The theory is that an mvcc metadata key's RocksDB deletion tombstone gets put in a separate sst than its original key. The original key is now properly accounted for in the sst min timestamp, but the deletion tombstone is not because it is also written at timestamp 0 (and doesn't have a value we can peek at!). It's possible that nothing else in the deletion tombstone's sst pushes it above the time-bound iterator's lower bound timestamp, which means that the time-bound iterator used in RefreshRange observes the original mvcc metadata key, but not the RocksDB tombstone that deletes it.
It seems reasonable that this is now causing issues like we see on adriatic because of #31290, which went in around the time that we started seeing stalls. That change is completely valid, but it may be exacerbating this other issue and making it much more likely.
That analysis makes sense, but how does #31290 make this occurrence more likely?
Even though our time-bound iterators specify both a min and a max timestamp, in practice it is the minimum bound that provides all the benefit.
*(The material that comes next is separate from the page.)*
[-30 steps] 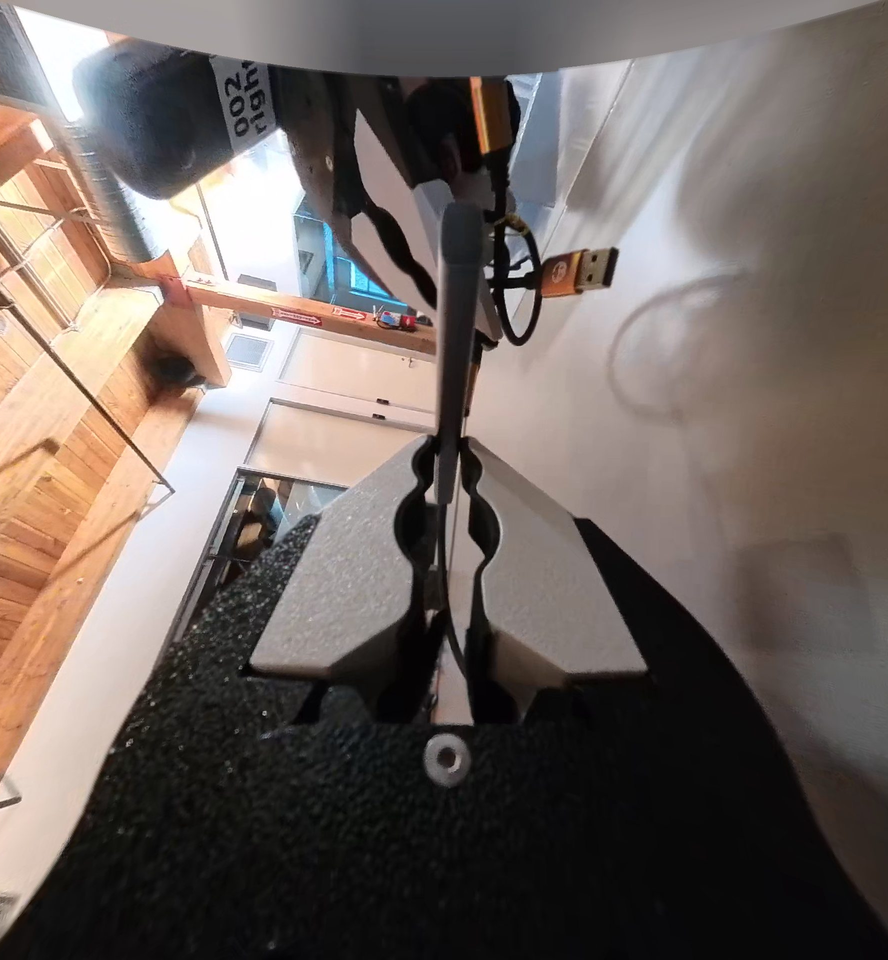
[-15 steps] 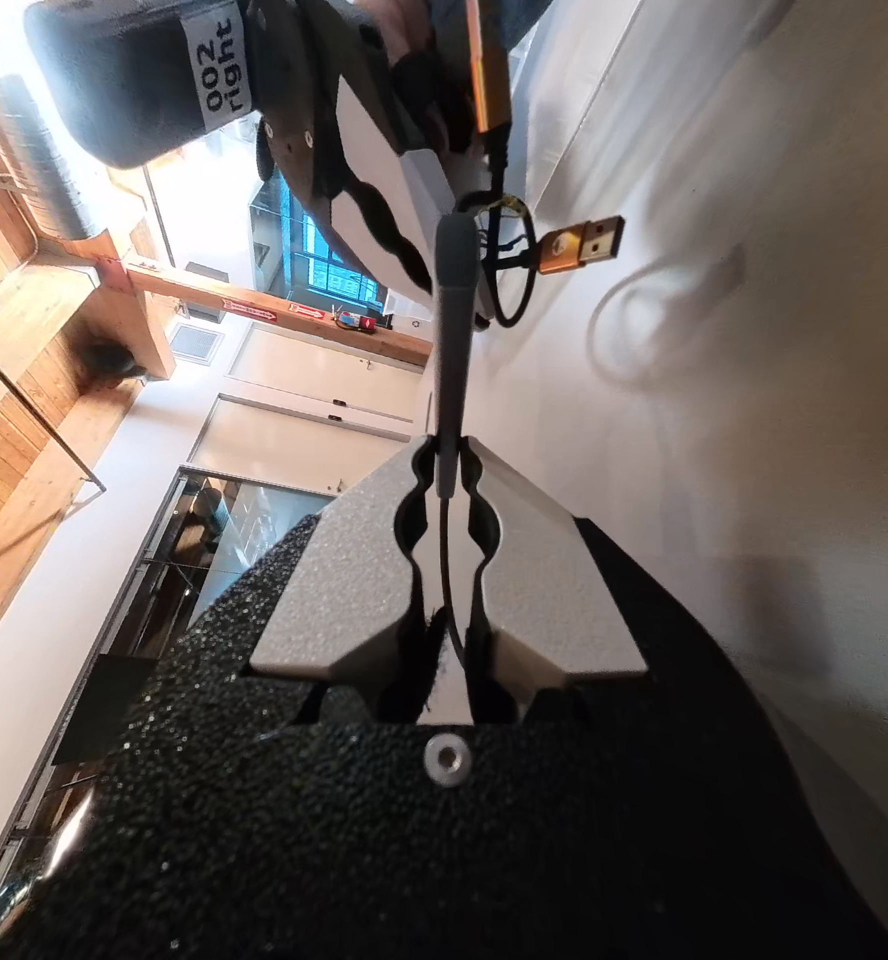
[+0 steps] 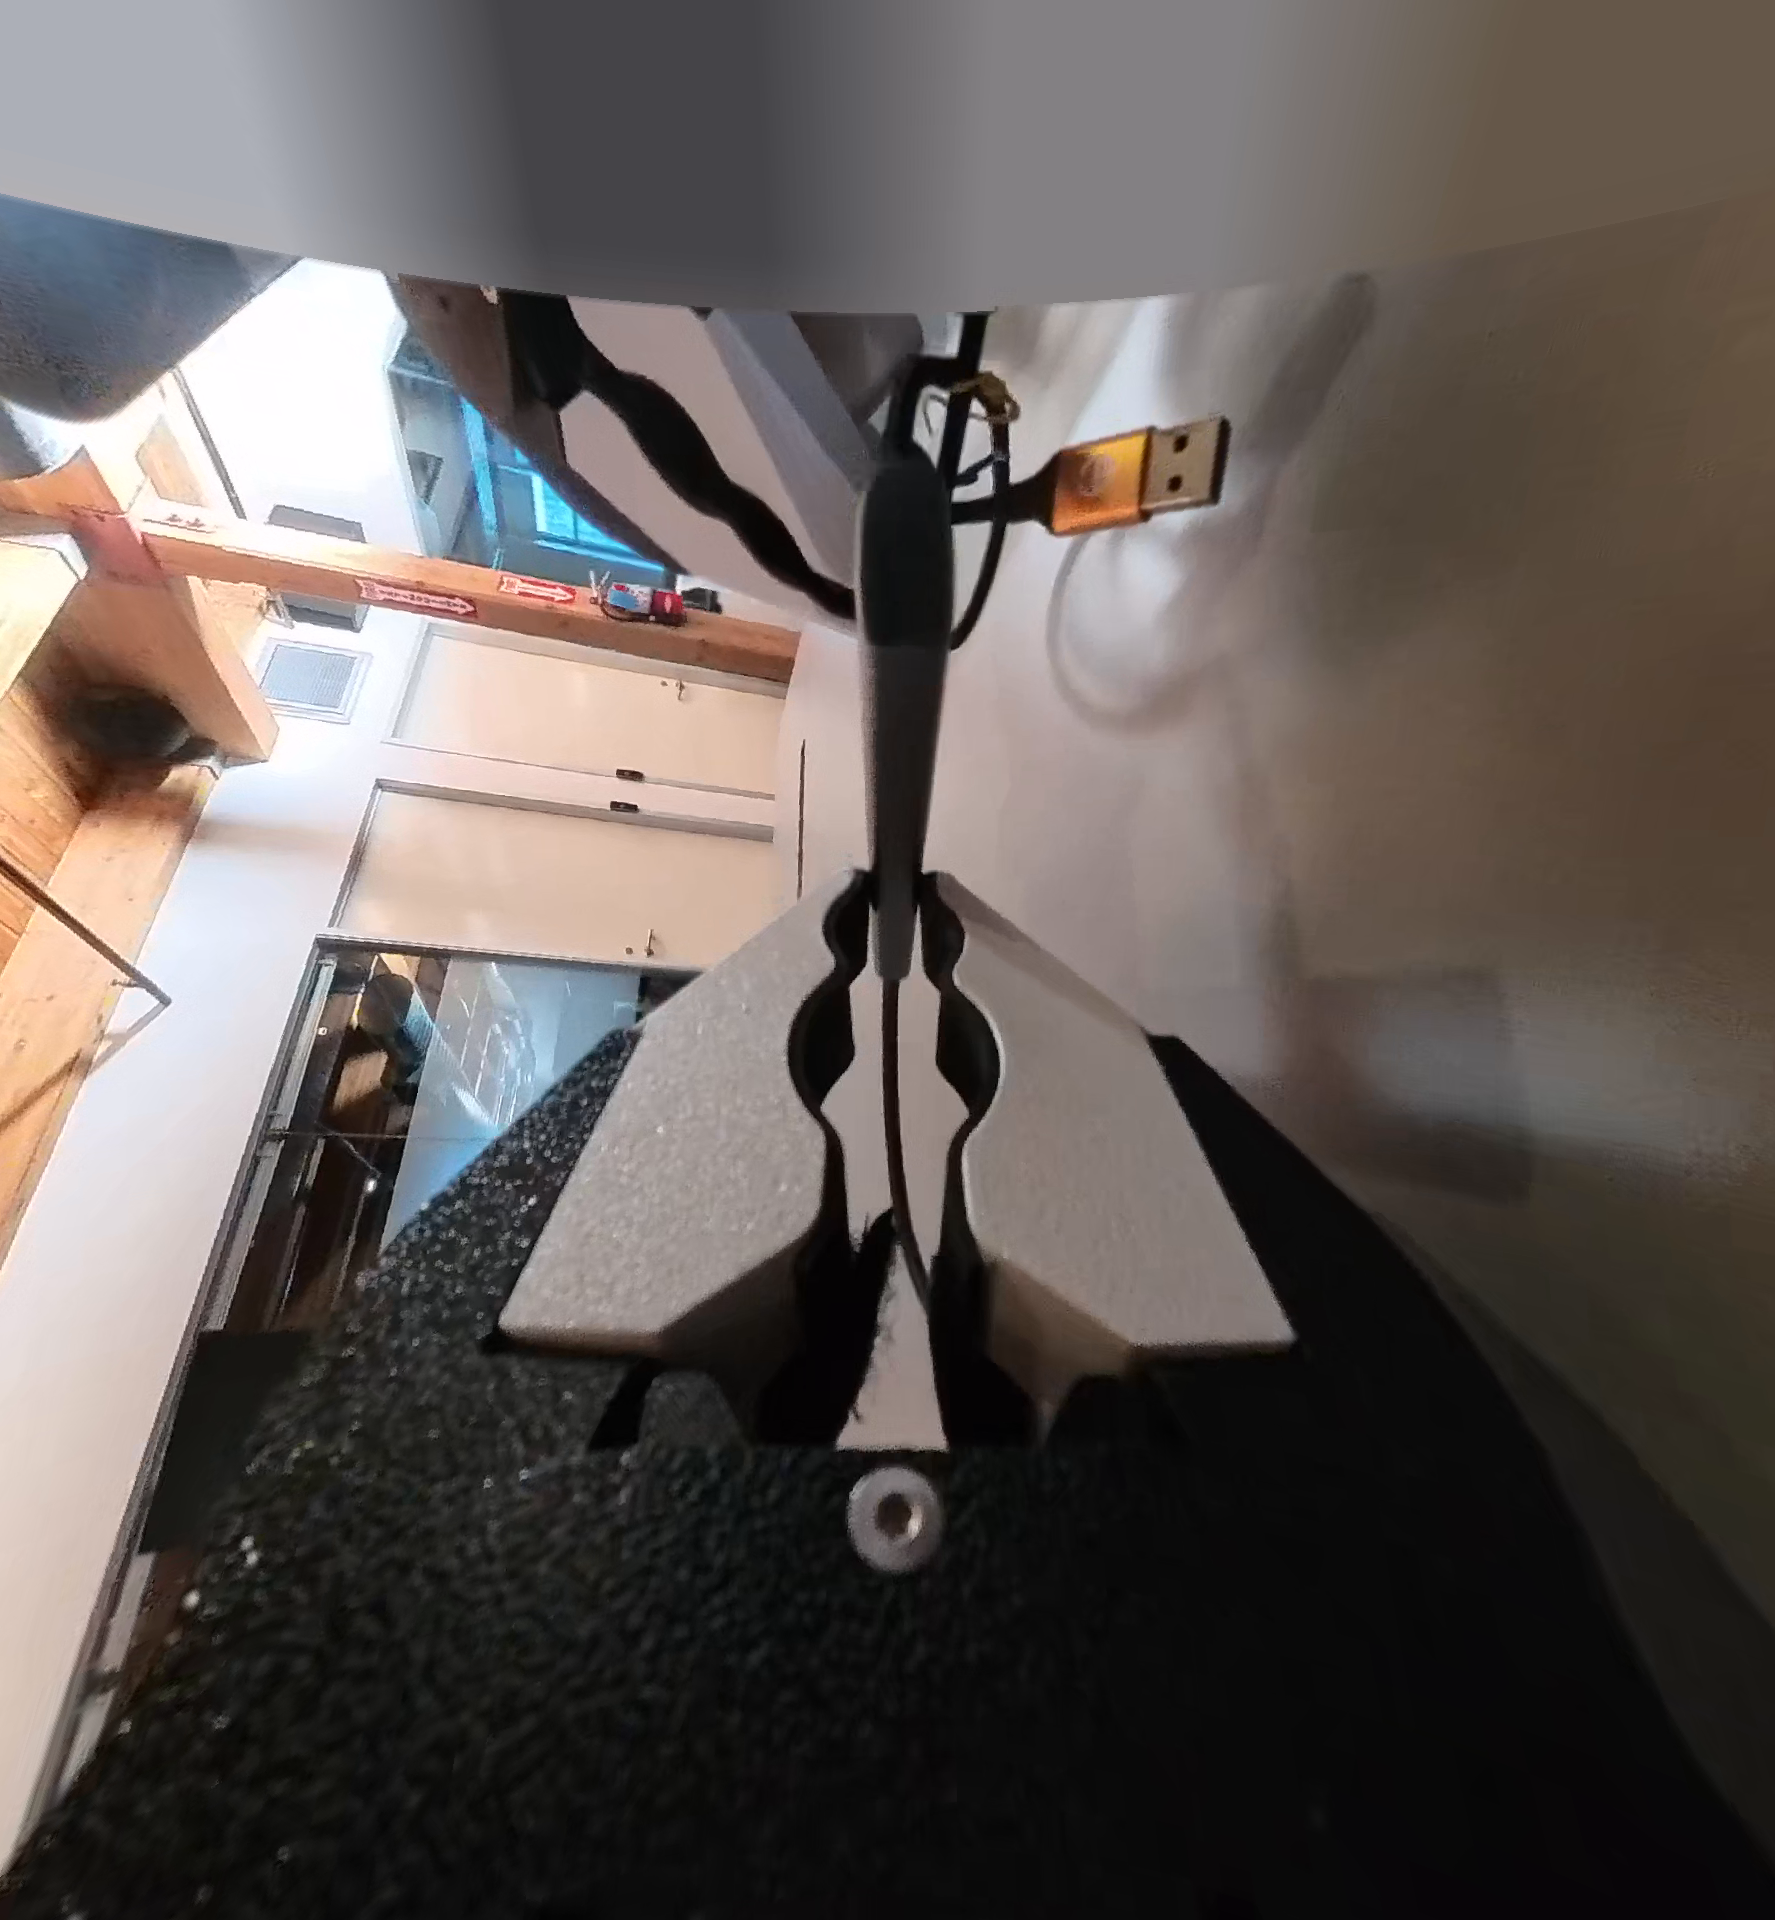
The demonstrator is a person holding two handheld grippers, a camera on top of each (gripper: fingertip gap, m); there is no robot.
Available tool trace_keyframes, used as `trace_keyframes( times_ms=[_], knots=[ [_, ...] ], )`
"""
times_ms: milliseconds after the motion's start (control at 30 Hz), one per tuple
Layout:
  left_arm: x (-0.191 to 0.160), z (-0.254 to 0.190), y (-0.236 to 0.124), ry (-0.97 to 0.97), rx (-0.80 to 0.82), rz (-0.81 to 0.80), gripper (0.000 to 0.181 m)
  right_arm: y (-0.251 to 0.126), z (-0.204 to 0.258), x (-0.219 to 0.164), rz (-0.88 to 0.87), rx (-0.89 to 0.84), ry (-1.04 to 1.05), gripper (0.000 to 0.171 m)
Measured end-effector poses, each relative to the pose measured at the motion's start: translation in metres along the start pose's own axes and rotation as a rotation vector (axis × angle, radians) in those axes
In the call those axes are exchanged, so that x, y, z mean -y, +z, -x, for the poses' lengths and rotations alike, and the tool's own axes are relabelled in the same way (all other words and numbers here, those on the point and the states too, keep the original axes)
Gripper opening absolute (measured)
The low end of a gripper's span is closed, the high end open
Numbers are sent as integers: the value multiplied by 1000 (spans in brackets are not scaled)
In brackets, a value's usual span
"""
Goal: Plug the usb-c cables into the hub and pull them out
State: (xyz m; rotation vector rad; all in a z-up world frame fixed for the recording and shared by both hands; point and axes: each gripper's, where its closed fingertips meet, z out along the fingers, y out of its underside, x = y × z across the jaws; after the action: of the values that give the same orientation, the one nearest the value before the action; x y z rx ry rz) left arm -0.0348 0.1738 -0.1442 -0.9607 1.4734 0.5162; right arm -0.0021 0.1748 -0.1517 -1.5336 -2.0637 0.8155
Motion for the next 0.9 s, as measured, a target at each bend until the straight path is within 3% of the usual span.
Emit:
trace_keyframes(
  times_ms=[500, 900],
  knots=[
    [-37, -20, 7, 68, -94, 220, 8, 32, -17, -8, 11, 17, 96, 1],
    [-45, -23, 6, 116, -96, 285, 8, 40, -20, -3, -61, 70, 168, 1]
  ],
)
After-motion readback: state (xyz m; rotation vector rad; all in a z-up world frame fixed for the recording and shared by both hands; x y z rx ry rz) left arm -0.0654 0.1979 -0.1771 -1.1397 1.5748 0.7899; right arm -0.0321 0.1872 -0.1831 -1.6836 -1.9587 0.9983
I think if we changed the iterators to only specify a lower bound, and then we included now() into the sstable at time of writing, we'd be able to preserve a large portion of the performance benefit here. (I don't see a good way to get a more precise bound given the limitations of the rocksdb APIs)
In a compaction, can we access the properties of the input sstables, or are the properties constructed solely from the KV pairs? If we could get the input properties, then we'd only need to put now() into the L0 sstables and then take the max of the inputs in each subsequent compaction.
@danhhz Can you put some eyes on this and think through how this affects incremental restores?
Chatting with @spencerkimball about this and his thinking is similar to @bdarnell's: we configure the timebound iterator from [txn-start, max). I'm not sure this is sufficient. The deletion tombstone for the intent won't have any timestamp information that can affect the timestamp bounds for the SST. It seems possible for that deletion tombstone to end up surrounded by other keys that have timestamps older than txn-start if those keys are written by different transactions.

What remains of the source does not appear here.